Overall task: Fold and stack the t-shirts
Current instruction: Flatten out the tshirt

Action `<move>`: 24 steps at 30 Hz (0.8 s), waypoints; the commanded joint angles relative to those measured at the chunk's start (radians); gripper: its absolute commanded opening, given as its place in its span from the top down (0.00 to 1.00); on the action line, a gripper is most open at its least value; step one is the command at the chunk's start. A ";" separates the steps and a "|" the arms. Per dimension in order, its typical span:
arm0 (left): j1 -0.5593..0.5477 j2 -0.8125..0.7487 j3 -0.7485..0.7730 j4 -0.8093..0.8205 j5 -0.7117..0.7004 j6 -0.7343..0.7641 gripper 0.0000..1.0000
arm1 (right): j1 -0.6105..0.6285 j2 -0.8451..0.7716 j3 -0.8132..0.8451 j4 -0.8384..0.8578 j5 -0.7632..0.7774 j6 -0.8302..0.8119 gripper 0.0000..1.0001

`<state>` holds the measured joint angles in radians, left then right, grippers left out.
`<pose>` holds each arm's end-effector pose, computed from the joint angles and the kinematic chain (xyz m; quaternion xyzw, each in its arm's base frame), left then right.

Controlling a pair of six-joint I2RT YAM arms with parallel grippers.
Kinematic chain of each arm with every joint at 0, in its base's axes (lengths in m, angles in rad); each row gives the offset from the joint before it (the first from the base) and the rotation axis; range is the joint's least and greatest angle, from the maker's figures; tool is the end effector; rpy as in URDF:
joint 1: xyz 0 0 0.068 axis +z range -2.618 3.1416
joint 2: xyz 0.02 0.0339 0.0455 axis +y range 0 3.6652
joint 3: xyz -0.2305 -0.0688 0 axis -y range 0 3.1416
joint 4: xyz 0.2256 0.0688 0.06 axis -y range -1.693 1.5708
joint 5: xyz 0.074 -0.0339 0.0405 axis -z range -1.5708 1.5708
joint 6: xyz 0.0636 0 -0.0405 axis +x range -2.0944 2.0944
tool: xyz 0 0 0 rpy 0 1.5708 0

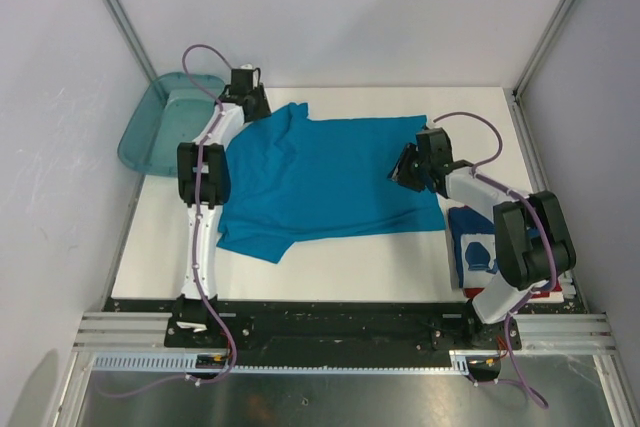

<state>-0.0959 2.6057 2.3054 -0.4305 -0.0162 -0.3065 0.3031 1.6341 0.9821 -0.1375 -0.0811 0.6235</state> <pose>0.5514 -0.0520 0.1299 -0.0993 0.9077 -0.0742 0.4010 0.3297 0.1085 0.1568 0.1321 0.9145 0.2036 0.3236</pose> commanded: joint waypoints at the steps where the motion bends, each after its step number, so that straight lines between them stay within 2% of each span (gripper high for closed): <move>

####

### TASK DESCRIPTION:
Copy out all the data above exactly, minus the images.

### TASK ANSWER:
Overall task: Fold and stack the t-shirts
Current instruction: Flatten out the tshirt

Action `<move>`: 24 steps at 30 Hz (0.8 s), waypoints; the commanded joint angles relative to those measured at the chunk's start (radians); gripper: its absolute commanded opening, given as its place in its span from the top down (0.00 to 1.00); on the action line, a gripper is most open at its least value; step one is the command at the chunk's start. A ";" separates the steps and a "|" the arms. Per dimension in order, its typical span:
arm0 (left): j1 -0.5593..0.5477 j2 -0.8125..0.7487 j3 -0.7485..0.7730 j4 -0.8093..0.8205 j5 -0.7117..0.7004 j6 -0.7343..0.7641 gripper 0.0000..1.0000
arm1 (right): j1 -0.6105..0.6285 j2 -0.8451..0.7716 j3 -0.8132..0.8451 j4 -0.8384..0.8578 j5 -0.7632..0.7774 j6 -0.8302..0.8119 gripper 0.0000..1.0001

`<state>` holds the measured joint angles in radians, left then right, grippers left out.
`<pose>` holds each arm's end-effector pose, computed from the joint angles and the kinematic chain (xyz m; quaternion xyzw, each in its arm's base frame), left then right.

Controlling a pair of six-joint I2RT YAM arms with parallel grippers.
Kinematic chain of each arm with every joint at 0, in its base's axes (lengths in m, angles in rad); each row gives the offset from the joint before it (the first from the base) and the rotation axis; range is the joint's least and greatest angle, from the maker's figures; tool is the end effector; rpy as in URDF:
joint 1: xyz 0 0 0.068 axis +z range -2.618 3.1416
joint 2: xyz 0.02 0.0339 0.0455 axis +y range 0 3.6652
joint 3: xyz -0.2305 -0.0688 0 axis -y range 0 3.1416
joint 4: xyz 0.2256 0.0688 0.06 axis -y range -1.693 1.5708
joint 5: xyz 0.074 -0.0339 0.0405 axis -z range -1.5708 1.5708
joint 6: xyz 0.0636 0 -0.0405 axis +x range -2.0944 2.0944
tool: xyz 0 0 0 rpy 0 1.5708 0


<state>-0.0959 2.6057 2.3054 -0.4305 -0.0162 -0.3065 0.3031 1.6341 0.9821 -0.1375 -0.0811 0.6235</state> <pose>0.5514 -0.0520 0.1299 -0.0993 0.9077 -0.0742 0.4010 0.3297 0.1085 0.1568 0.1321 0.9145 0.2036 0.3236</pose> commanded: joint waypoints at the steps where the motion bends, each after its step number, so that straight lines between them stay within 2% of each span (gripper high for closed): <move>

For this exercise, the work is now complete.